In poker we're probably midway between those two points right now.
Is This the End of Poker?
With computers challenging the best poker players, one question looms ahead: Are we facing the end of poker? The answer is twofold as one has to distinguish between live and online poker.
It also has to be noted that the problem the poker industry is facing is not new at all. The Libratus victory is not the first time bots demonstrated their ability to beat decent human players.
More than five years ago the Bellagio casino in Las Vegas installed a $2/$4 Limit Hold'em bot that everyone could play against. The bot didn't take any rake; it simply made money by beating the players.
So it was already more than five years ago we were facing bots that could beat average players.
In online poker decent bots have been around at least eight years now and all reputable sites disallow the usage of the. Any players caught using them have their winnings confiscated and affected players are reimbursed.
So the sensational Libratus victory doesn't change much in regards to the difficulties the industry and game is facing -- except it puts the spotlight on the remarkable advances the poker AI has made over the last two years.
No Changes to Live Poker
As for live poker, not much will change in the foreseeable future. We won't start seeing players using their smart phones to calculate perfect strategies. We won't have bystanders whispering the best move from the rail during the WSOP Main Event.
Some professional players will certainly use highly advanced bots to examine and improve their own strategies and become better at the game.

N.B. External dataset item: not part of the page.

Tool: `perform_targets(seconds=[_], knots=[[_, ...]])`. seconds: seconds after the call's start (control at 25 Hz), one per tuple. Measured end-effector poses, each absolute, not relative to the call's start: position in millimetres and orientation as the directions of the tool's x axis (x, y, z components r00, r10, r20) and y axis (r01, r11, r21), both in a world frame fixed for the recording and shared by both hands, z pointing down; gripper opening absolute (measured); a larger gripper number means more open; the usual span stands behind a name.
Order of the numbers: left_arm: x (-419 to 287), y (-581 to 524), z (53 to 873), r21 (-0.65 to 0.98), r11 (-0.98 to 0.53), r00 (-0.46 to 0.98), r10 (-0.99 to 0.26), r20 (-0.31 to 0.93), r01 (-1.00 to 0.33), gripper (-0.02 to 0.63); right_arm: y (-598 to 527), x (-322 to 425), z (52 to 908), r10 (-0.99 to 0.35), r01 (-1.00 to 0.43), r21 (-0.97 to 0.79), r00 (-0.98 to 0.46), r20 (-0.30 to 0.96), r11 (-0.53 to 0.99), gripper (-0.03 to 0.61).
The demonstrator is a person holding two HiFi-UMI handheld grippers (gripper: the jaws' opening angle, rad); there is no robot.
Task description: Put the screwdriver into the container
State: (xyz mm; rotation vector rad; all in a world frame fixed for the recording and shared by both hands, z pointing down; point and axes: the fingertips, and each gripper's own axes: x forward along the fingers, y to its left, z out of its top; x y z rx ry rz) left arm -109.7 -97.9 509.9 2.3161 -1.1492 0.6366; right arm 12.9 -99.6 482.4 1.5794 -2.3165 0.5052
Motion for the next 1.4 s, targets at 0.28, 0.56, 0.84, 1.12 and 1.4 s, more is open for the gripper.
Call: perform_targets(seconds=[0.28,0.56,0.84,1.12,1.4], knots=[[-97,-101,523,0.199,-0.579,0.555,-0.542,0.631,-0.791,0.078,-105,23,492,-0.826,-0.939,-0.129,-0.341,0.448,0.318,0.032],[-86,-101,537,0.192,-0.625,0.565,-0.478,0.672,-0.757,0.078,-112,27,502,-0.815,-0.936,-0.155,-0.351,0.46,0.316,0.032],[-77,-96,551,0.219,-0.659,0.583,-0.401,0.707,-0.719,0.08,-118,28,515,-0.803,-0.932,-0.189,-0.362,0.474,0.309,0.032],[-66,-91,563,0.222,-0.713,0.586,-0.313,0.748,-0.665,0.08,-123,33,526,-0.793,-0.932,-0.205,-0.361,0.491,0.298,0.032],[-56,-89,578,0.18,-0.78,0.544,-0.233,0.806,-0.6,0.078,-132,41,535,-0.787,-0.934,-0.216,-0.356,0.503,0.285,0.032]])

But this is happening nowadays already.
It's very likely that live poker will not be substantially affected by bots over the next decades, even. In the same way millions of people still play chess and eagerly watch the chess world championships, despite not being able to beat the AI, we will still see poker players around a green felt playing for titles, glory and millions of dollars for a long time.
Online Poker Will Have to Evolve
For online poker, on the other hand, things do look a bit bleak. It is up to the poker sites to ensure that poker is provided on a level playing field.

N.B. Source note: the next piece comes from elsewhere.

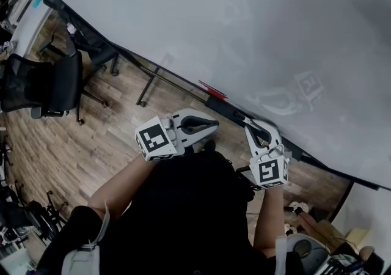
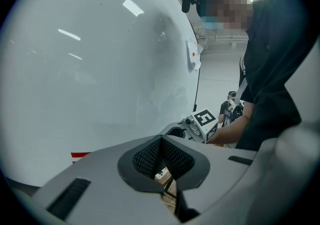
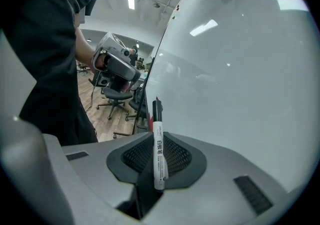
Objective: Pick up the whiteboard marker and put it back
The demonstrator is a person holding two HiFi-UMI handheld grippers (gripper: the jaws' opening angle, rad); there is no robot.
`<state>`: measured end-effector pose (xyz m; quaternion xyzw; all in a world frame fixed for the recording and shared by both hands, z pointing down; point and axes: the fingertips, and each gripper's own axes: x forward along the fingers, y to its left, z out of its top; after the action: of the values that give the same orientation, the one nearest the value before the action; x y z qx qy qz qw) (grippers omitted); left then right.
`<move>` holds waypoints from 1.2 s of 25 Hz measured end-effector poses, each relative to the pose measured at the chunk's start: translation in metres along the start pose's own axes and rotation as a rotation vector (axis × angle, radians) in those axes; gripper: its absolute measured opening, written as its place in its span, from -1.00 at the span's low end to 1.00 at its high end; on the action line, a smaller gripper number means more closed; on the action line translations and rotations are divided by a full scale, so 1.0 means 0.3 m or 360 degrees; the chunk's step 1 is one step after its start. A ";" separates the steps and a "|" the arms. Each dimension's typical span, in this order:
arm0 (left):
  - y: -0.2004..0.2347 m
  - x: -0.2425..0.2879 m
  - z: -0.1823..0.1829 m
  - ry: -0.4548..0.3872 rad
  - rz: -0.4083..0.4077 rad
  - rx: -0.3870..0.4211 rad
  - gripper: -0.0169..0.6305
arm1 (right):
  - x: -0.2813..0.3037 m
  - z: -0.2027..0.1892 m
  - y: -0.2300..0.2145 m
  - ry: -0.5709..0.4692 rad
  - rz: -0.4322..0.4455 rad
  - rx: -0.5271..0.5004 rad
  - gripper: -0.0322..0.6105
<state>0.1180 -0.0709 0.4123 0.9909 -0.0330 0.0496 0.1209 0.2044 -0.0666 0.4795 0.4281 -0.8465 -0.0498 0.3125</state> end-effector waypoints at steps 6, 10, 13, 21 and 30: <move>0.012 -0.008 0.002 0.0015 0.0024 -0.0015 -0.92 | 0.036 -0.041 0.023 0.0060 0.0042 0.0028 -0.68; 0.014 -0.012 -0.010 0.0028 0.0024 -0.0009 -0.92 | 0.070 -0.084 0.028 0.0122 0.0050 0.0037 -0.68; 0.015 -0.022 -0.023 0.0036 0.0030 -0.0003 -0.92 | 0.090 -0.118 0.039 0.0175 0.0060 0.0024 -0.68; 0.006 -0.019 -0.031 0.0047 0.0020 -0.0004 -0.92 | 0.128 -0.220 0.067 0.0328 0.0121 0.0038 -0.68; -0.016 -0.011 -0.039 0.0060 -0.0004 -0.0008 -0.92 | 0.143 -0.261 0.079 0.0359 0.0130 0.0049 -0.68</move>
<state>0.1139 -0.0632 0.4221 0.9895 -0.0295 0.0680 0.1240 0.2140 -0.0698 0.5712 0.4009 -0.8234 0.0244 0.4009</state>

The operators have to ensure humans only play against humans. The reputable operators are doing their best already, but of course it's always possible to pass by even the best security measures if you try hard enough.
Online poker right now will not be affected by poker being close to solved by super computers, but to imagine the future of internet poker we again just have to turn to chess. Nobody in their right mind will agree to play a game of chess for a significant amount of money online.

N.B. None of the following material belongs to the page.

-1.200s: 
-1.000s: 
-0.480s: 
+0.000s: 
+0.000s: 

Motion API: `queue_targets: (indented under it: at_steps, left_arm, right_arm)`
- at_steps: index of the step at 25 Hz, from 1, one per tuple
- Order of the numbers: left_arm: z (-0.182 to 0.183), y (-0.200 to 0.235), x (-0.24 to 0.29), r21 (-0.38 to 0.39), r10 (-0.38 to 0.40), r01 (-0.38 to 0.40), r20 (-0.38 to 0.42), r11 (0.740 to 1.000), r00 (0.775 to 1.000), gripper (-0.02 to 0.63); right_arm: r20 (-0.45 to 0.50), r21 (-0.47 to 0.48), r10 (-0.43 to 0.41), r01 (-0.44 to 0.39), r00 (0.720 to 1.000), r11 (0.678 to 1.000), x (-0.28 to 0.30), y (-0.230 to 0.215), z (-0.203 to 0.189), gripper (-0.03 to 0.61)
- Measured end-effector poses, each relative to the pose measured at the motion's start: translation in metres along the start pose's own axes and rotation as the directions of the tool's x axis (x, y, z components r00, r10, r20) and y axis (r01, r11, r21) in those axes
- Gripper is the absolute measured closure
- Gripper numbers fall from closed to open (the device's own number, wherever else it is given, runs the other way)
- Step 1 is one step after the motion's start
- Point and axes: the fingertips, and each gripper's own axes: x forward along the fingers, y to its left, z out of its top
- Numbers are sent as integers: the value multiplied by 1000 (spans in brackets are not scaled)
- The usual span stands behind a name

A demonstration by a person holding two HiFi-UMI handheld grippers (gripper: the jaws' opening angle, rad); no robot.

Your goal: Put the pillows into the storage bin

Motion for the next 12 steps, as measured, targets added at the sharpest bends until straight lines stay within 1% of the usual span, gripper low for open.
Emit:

It's possible and probable to be up against some unbeatable AI. Online Chess for fun? Sure thing! For money? Never!
But online poker is currently all about money and at some point in the future it is very likely that even the best security measures by the operators will no longer ensure a bot-free environment. It's only a matter of time before online poker will have to evolve to a new form if it doesn't want to perish. And we're not talking about decades here, but 5-10 years.
When asked whether Libratus meant the end of online poker, Dong Kim said: “Not in the near future, but we should be worried. I'm no rocket scientist but I assume that anything with computers grows exponentially.
"The end is near. It was a good run.”